**WORK INSTRUCTIONS**: Among the records that follow, set down only the lines from the one containing "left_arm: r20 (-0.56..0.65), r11" to the one containing "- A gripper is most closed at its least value", both included, exactly.

**GIVEN RECORDS**:

____

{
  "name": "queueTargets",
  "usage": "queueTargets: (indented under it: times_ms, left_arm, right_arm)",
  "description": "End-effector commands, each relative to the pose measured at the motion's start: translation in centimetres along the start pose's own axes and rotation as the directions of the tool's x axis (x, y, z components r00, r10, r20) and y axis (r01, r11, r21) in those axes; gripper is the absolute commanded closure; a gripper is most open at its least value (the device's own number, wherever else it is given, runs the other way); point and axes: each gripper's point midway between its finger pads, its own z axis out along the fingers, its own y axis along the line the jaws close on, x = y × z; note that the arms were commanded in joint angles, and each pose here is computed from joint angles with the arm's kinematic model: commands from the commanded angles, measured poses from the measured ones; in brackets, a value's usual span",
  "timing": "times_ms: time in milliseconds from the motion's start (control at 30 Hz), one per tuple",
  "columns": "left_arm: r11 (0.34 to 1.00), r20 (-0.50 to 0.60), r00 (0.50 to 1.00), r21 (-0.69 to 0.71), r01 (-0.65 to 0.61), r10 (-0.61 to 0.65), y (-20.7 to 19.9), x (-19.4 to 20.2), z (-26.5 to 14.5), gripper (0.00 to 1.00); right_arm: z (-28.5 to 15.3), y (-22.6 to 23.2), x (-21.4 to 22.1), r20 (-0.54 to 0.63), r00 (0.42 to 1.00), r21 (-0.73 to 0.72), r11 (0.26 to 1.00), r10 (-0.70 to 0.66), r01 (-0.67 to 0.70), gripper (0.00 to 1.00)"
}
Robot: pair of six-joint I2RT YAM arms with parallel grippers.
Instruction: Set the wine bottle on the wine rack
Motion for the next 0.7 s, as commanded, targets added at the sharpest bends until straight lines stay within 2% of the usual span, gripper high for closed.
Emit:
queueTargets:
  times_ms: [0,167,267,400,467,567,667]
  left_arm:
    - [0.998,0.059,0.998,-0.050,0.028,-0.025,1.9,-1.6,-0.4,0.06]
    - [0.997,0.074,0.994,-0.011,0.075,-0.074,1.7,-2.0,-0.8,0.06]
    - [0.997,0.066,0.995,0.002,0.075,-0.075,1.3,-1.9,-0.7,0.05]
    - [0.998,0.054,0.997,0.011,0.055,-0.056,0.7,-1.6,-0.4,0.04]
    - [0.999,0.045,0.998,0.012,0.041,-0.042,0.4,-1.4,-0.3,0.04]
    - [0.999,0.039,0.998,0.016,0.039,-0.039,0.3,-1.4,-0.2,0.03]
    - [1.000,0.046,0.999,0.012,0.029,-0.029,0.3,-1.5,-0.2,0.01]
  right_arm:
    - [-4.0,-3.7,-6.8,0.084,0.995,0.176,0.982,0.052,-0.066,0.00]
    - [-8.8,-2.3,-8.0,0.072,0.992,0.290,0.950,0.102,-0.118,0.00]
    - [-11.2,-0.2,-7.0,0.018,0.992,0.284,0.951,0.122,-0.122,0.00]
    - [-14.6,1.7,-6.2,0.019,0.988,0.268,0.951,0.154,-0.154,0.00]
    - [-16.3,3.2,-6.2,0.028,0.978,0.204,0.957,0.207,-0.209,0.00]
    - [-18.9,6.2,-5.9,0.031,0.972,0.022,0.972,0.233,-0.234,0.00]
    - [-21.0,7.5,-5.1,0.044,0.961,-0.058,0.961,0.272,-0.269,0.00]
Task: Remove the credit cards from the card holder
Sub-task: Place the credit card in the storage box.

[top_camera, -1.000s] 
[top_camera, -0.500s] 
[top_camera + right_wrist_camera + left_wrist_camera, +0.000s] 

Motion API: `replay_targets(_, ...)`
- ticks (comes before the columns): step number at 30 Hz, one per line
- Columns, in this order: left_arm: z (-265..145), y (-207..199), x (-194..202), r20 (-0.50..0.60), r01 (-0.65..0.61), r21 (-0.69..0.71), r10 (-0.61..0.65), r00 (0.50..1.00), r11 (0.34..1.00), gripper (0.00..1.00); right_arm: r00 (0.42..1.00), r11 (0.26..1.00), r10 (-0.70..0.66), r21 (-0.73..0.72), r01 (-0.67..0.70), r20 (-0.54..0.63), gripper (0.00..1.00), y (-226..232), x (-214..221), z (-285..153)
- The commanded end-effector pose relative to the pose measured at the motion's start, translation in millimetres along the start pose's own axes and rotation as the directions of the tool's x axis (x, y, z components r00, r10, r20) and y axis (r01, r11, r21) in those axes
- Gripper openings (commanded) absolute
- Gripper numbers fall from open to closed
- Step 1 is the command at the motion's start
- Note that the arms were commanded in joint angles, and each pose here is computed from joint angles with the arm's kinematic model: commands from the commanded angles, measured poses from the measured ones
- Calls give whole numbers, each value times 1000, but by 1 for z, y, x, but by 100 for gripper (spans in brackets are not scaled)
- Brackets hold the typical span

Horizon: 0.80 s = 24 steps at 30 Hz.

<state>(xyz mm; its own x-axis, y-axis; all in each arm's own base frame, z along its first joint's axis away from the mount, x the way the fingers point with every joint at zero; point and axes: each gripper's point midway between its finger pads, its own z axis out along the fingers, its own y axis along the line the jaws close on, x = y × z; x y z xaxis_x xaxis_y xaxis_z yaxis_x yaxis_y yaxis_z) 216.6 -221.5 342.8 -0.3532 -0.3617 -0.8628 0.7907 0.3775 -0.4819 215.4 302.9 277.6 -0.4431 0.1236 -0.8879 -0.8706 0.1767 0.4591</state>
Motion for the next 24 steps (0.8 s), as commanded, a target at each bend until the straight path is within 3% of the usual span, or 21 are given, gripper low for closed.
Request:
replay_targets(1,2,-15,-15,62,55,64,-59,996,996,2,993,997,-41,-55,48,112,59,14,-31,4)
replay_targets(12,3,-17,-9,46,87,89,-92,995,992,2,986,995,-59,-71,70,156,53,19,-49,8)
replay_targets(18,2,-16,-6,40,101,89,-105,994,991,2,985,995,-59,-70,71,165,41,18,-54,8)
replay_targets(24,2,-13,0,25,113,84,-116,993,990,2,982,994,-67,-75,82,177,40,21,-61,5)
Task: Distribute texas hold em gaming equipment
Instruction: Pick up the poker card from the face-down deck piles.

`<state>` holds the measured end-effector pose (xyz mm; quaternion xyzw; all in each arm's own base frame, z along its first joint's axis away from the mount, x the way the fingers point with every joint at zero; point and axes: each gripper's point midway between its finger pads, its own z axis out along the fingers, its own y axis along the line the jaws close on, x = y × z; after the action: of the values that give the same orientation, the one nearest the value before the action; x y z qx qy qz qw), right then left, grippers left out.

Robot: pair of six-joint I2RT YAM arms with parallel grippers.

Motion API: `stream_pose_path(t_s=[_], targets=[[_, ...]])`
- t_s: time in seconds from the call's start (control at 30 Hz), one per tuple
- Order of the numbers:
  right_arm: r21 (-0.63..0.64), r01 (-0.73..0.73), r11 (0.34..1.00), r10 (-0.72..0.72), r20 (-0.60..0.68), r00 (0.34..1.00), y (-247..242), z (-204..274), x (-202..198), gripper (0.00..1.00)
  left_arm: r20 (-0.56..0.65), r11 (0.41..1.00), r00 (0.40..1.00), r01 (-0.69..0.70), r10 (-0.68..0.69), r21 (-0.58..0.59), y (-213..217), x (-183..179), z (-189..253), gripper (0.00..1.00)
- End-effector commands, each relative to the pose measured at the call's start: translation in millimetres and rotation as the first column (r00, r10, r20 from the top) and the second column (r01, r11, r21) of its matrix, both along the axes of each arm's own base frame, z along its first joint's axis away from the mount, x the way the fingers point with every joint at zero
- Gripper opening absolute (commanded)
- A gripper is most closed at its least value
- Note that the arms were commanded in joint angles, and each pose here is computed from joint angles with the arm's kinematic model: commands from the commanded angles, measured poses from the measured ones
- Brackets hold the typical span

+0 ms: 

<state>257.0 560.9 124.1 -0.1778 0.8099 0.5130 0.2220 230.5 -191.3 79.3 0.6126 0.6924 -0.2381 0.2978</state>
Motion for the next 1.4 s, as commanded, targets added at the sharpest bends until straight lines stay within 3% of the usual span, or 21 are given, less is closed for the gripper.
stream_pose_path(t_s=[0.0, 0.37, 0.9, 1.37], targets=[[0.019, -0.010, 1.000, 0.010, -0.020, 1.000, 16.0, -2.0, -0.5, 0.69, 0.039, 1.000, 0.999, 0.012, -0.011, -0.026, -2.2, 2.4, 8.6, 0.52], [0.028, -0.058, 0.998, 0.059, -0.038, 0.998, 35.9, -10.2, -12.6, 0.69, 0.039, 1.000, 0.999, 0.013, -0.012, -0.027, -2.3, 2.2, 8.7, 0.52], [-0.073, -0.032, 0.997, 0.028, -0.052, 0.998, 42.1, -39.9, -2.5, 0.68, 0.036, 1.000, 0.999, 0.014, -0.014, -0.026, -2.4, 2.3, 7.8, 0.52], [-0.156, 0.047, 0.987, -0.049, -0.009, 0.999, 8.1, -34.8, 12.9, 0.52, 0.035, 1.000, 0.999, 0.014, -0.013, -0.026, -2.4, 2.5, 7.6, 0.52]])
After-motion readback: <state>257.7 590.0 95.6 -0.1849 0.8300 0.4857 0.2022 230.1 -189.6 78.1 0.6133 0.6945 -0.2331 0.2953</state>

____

**TASK SOLUTION**:
  left_arm: r20 (-0.56..0.65), r11 (0.41..1.00), r00 (0.40..1.00), r01 (-0.69..0.70), r10 (-0.68..0.69), r21 (-0.58..0.59), y (-213..217), x (-183..179), z (-189..253), gripper (0.00..1.00)
- End-effector commands, each relative to the pose measured at the call's start: translation in millimetres and rotation as the first column (r00, r10, r20 from the top) and the second column (r01, r11, r21) of its matrix, both along the axes of each arm's own base frame, z along its first joint's axis away from the mount, x the way the fingers point with every joint at zero
- Gripper opening absolute (commanded)
- A gripper is most closed at its least value

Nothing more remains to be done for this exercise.